It's sad but true. Looking at my online calorie counting guru, Nutracheck, and idly pinging up random data, I found that I first used the site in 2006. For the last five years, the depressing yoyo pattern presents itself: January: start diet to lose half a stone in time for June holiday. June: succeed (phew). September: weight going up. December: oh no....! And this year it was worse, a whole stone to lose, and currently slow progress, barely a pound a week, despite keeping rigidly to the calorie count, exercising and imbibing cidar vinegar in water.
Kim Cattrall recently said she is permanently on a diet, but at least with Kim you can see the visible results of that Herculean struggle. Like most women I am constantly trying to cast off a stone, or half a stone. I guess I'm lucky in that when I was young, children weren't under pressure to diet like they are today. I was a thin child but as a teenager I was a size 14 (US 10) and conscious that I couldn't wear certain clothes. It didn't cause me any angst until the night of the leaving school party, when a teacher and someone else made a reference to my weight, which caused me to storm off early and start my first diet.

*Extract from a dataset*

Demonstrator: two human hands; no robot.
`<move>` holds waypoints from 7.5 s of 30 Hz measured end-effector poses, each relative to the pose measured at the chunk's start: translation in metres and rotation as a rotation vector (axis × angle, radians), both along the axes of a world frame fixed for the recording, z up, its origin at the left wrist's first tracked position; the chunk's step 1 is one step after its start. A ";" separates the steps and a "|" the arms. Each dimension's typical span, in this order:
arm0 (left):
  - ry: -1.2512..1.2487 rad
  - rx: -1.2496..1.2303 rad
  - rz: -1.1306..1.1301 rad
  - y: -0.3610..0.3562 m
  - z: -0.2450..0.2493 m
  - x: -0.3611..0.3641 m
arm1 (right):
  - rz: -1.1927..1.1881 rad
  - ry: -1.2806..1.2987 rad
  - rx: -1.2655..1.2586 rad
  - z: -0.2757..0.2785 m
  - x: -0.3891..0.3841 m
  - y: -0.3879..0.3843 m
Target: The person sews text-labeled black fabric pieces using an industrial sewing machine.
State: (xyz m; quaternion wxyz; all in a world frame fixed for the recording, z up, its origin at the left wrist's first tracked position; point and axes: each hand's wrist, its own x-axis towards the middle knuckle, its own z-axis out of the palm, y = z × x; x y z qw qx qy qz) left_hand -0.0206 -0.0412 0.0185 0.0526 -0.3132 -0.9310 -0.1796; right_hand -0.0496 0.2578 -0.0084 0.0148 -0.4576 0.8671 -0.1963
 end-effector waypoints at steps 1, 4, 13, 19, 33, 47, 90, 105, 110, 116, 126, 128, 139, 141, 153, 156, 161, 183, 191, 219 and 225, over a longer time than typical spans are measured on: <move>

I already knew all about dieting because my mother was always on one. In those days, diets were Limmits or Bisk meal replacement biscuits, that looked a bit like Chappie dog biscuits; PLJ, a very sharp lemon drink, and Ayds, squares of toffee that were supposed to have magical weight loss powers. She also bought Slimming Magazine which I would pore over, becoming very knowledgeable at a young age about calories, metabolism and the wisdom of Professor John Yudkin.
I remember that I ate a lot of sild on toast in that first diet, and that I very quickly lost half a stone. My friends came to meet me to go to Wood's (the nightclub de jour) and gasped when they saw my reveal. I suddenly had a waist, which I had proudly cinched in with a wide pink belt.
Over the years I have tried many diets. The F Plan, with that sawdust-like "fibre filler", pease pudding and Granny Ann biscuits. Atkin's, which left me revolted after six weeks of meat, cream, sugar free jelly and no fruit and veg. South Beach. Perricone. More recently, Dukan, which is like Atkins but with a little fruit and veg, and the "Spent Diet," for the exhausted, which had such an overwhelming list of must buy's, none of it readily available, that a person would feel even more exhausted.
And of course, the only thing that works is eating less and exercising more, whether you do it with low carbs, high protein, low GI, Weightwatchers or calorie counting.
I finally cracked it in 2004 when I lost two and a half stone and got to a UK size 12 (US eight) which is where I am happiest. Since then, I have largely kept it off, but foolishly allowed a few too many pounds to creep up after the wedding last year, so now I am battling with a stone. Two pounds off this week, hurrah!
It's depressing how it has become our way of life. For me, I wake up happy when I am dieting. There's no guilt, unlike when I eat the "bad" things I love, like cheese, quiche, crisps or Scotch eggs. But I dread going into restaurants lest I am tempted, as the prospect of fish with vegetables is never very appealing. Today was a good day. A pub lunch, but my king prawn salad turned out to be a very low calorie option (no dressing) and so I had enough calories in the bank to savour some "real" food this evening. What are your dieting stories? Can anyone honestly say they have never dieted?